### Task details
Which of the lines below contain the string "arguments"? Pull each one out of the data.

Supplied material Start Marker

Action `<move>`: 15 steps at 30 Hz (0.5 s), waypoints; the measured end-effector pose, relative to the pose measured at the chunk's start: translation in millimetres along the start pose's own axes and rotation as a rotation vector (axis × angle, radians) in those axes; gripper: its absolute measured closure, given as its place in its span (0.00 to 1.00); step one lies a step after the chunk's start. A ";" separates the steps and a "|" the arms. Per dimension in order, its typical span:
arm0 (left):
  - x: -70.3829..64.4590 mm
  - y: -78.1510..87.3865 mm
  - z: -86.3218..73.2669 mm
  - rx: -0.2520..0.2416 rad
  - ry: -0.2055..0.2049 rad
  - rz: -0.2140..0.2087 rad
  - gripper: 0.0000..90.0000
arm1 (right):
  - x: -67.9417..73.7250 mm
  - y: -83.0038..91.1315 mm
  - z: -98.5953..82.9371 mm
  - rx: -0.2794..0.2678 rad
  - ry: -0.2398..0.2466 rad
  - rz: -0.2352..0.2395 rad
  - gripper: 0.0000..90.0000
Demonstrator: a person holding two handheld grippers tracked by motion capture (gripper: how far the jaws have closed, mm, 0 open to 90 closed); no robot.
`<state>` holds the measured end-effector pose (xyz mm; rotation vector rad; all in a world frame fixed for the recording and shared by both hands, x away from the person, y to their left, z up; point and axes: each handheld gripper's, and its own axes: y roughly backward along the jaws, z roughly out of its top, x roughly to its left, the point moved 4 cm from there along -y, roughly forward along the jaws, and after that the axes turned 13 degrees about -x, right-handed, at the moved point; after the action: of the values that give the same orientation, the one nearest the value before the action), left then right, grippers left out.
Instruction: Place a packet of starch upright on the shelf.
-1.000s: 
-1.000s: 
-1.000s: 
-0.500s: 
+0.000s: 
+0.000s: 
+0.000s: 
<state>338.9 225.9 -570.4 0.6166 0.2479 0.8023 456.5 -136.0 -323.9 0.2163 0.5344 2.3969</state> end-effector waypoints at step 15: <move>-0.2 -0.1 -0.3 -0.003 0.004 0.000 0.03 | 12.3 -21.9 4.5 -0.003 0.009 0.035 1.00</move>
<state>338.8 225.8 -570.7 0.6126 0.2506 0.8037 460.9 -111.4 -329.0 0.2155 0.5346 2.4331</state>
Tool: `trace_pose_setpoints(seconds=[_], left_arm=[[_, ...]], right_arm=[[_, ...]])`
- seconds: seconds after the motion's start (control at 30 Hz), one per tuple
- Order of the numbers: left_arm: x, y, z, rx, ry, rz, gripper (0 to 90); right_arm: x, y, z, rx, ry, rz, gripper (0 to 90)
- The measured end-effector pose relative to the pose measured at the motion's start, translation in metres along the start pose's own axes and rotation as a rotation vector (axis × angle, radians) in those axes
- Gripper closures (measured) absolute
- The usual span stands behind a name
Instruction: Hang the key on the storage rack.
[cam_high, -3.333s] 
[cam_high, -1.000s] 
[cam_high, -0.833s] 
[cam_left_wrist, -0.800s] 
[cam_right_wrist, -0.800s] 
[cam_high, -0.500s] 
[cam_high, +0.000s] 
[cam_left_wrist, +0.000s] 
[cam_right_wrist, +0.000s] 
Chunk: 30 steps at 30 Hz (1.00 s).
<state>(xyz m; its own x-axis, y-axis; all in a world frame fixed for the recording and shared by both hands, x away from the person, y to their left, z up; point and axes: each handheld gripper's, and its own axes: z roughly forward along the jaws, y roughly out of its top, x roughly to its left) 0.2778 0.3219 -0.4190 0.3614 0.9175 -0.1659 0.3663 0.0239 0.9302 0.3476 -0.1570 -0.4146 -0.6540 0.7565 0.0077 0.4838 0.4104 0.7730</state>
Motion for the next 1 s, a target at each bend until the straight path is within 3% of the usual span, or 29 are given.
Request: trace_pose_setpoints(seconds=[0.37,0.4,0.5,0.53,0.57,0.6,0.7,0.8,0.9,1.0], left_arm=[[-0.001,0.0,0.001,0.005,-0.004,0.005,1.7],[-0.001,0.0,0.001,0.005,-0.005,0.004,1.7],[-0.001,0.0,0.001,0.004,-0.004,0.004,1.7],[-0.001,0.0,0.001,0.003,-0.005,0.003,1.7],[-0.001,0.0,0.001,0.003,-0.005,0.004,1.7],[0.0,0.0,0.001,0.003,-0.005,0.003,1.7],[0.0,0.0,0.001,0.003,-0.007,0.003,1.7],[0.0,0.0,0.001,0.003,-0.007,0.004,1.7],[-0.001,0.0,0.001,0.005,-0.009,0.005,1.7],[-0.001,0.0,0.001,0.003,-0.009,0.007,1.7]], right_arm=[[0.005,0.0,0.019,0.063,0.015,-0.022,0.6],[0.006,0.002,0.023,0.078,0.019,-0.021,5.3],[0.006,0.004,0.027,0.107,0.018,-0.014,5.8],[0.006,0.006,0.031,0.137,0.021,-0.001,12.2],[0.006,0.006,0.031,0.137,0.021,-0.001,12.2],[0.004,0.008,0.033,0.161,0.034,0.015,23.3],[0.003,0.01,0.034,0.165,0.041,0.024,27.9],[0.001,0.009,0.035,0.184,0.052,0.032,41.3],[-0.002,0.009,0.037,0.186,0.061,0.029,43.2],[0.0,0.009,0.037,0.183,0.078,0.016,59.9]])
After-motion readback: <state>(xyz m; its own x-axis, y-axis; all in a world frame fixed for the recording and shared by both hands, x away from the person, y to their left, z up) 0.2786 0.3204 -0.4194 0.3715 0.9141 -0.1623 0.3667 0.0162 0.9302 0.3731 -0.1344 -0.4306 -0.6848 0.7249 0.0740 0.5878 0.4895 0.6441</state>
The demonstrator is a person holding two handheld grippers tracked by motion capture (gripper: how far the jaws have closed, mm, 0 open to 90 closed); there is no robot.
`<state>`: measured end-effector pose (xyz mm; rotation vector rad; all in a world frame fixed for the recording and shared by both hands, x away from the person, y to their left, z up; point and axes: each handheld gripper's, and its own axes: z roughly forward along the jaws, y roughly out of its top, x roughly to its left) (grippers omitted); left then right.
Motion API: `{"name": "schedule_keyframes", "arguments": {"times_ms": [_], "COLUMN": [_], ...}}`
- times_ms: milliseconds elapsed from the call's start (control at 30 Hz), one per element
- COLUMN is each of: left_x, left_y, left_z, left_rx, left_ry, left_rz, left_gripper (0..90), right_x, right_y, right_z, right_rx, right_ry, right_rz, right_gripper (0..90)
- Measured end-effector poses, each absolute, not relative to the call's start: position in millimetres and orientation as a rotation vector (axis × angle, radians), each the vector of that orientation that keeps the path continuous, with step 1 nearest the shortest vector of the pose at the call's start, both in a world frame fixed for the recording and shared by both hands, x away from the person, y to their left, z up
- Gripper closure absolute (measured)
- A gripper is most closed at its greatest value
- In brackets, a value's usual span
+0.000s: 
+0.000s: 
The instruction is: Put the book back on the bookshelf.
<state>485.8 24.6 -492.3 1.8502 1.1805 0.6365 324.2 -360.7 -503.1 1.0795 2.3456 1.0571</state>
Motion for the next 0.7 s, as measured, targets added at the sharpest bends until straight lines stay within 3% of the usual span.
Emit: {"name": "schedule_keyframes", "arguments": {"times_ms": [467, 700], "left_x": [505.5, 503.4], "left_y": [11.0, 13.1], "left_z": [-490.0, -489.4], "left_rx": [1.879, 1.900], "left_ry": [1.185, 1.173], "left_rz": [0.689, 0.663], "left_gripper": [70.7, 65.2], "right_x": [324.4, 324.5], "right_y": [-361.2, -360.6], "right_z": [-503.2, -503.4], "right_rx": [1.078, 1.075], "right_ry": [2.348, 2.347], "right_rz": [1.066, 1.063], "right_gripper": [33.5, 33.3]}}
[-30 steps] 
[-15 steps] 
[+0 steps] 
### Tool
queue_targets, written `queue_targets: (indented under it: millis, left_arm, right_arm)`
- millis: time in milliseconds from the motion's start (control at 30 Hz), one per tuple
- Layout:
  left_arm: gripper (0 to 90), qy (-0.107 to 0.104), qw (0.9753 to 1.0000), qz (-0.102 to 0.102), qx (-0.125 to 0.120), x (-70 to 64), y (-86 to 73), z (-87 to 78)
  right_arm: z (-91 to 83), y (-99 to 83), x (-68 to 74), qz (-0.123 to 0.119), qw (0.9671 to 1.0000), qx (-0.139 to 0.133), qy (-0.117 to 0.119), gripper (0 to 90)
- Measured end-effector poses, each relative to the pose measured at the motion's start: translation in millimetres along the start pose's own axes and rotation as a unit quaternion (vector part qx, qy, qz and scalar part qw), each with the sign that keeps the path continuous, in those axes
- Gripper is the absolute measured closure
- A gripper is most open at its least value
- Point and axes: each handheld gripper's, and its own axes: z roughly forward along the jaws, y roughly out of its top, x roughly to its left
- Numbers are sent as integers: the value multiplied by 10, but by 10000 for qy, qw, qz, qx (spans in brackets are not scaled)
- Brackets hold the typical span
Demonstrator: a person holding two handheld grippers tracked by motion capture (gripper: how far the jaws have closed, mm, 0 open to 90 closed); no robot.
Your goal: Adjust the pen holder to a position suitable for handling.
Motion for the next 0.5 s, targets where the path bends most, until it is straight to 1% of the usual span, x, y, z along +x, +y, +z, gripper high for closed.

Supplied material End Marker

### Task output
Motion API: `{"name": "schedule_keyframes", "arguments": {"times_ms": [_], "COLUMN": [_], ...}}`
Emit: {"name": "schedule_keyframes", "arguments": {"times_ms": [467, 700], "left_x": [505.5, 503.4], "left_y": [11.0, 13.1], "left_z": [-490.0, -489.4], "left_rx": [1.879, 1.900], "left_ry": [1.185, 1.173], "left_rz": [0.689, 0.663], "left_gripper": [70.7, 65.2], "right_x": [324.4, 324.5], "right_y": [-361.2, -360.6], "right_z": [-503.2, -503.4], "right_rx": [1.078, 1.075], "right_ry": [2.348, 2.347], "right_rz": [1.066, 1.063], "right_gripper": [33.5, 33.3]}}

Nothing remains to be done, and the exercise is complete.